▶ [What this task involves]
Where a picture appears in the data below, exclude it; restate everything else word for word.

====

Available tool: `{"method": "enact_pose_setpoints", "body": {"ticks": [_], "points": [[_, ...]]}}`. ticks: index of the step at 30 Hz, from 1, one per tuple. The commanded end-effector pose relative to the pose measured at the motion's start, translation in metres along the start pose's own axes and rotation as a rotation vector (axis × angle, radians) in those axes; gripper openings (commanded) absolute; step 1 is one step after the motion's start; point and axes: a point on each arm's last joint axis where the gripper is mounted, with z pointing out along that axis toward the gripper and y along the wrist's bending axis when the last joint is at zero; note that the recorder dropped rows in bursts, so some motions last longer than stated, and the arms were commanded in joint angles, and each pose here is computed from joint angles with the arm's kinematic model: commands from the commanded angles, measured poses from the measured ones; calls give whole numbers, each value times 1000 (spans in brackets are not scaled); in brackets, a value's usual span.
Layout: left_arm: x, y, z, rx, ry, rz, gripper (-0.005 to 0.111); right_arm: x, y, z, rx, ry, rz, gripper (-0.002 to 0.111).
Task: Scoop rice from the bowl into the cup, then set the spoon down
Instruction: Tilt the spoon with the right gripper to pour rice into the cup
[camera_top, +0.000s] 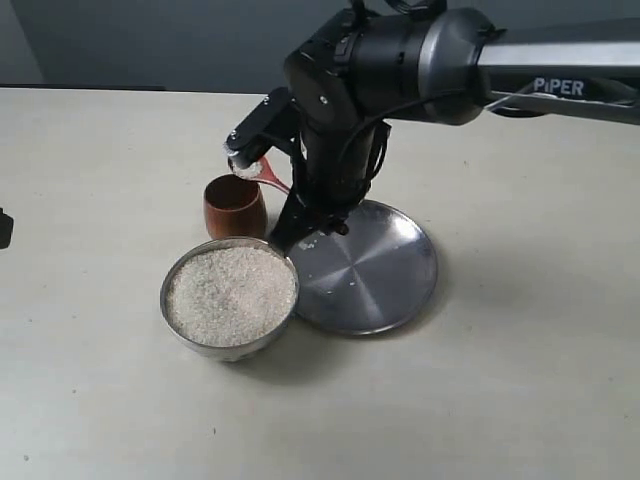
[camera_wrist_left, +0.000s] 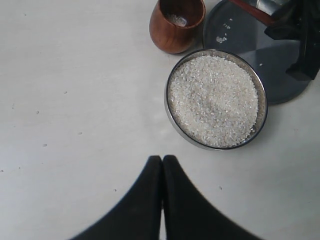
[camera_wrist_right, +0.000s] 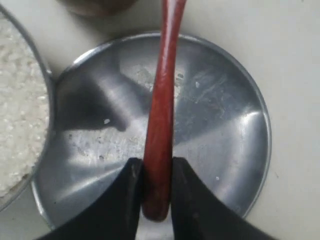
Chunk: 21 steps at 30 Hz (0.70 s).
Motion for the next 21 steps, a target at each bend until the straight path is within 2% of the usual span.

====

▶ [Solution for this problem]
Available tool: `{"method": "enact_pose_setpoints", "body": {"ticks": [_], "points": [[_, ...]]}}`. ticks: index of the step at 30 Hz, from 1, one per tuple. The commanded end-effector pose relative to the pose measured at the motion's start, translation in metres along the start pose's own axes and rotation as a rotation vector (axis × angle, radians) in those axes; gripper openings (commanded) absolute; step 1 is one step after the motion's start; point and axes: a point on each arm's last joint axis where the gripper is mounted, with z pointing out along that axis toward the gripper and y along the wrist's bending axis when the last joint is at zero; note that the recorder dropped rows in bursts, so some motions last longer than stated, and the arms were commanded in joint angles, and each pose here is computed from joint angles with the arm's kinematic model: commands from the commanded angles, measured poses from the measured ones; calls give whole numbers, each value times 1000 (spans in brackets are not scaled); in brackets, a value's usual span.
Layout: left_arm: x, y, z, rx, ry, rz, gripper (-0.005 to 0.111); right_arm: x, y, z, rx, ry, rz, gripper (-0.002 to 0.111).
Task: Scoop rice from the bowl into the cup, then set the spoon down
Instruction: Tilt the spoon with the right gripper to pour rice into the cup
[camera_top, +0.000s] 
[camera_wrist_left, +0.000s] 
[camera_wrist_right, +0.000s] 
Chunk: 21 steps at 30 Hz (0.70 s).
Motion for the next 21 steps, a target at each bend until the straight path is within 2% of the usual span.

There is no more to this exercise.